* _ACTIVITY_
Which of the lines below mention the word "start"? Pull each one out.

────────────────

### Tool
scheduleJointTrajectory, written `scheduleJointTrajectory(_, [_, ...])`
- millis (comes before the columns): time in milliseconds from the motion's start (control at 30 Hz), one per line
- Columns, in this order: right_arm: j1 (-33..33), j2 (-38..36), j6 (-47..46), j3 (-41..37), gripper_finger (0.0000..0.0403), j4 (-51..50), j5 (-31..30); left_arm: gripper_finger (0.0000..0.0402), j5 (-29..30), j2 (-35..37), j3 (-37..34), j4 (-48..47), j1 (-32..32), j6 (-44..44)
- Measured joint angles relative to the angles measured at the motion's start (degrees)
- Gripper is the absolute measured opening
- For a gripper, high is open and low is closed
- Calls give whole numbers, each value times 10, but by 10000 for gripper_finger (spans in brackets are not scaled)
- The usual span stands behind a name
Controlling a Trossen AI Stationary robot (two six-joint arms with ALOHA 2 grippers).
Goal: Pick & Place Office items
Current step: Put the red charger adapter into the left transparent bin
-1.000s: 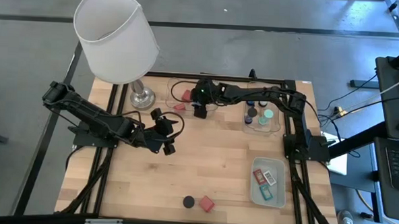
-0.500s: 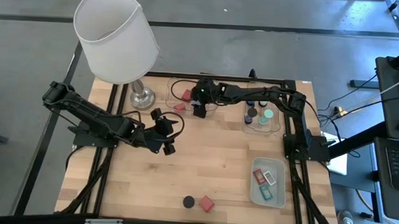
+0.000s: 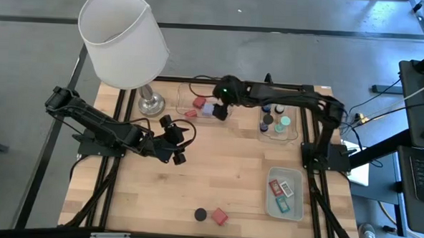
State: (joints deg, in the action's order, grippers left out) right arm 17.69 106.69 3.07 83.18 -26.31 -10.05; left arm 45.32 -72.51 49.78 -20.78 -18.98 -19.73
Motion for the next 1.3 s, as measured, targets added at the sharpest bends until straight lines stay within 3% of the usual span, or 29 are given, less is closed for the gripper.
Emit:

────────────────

* _REPLY TO THE EXERCISE_
- millis (comes before the columns): time in milliseconds from the motion's start (control at 30 Hz), one per line
- Measured joint angles relative to the angles measured at the motion's start (degrees)

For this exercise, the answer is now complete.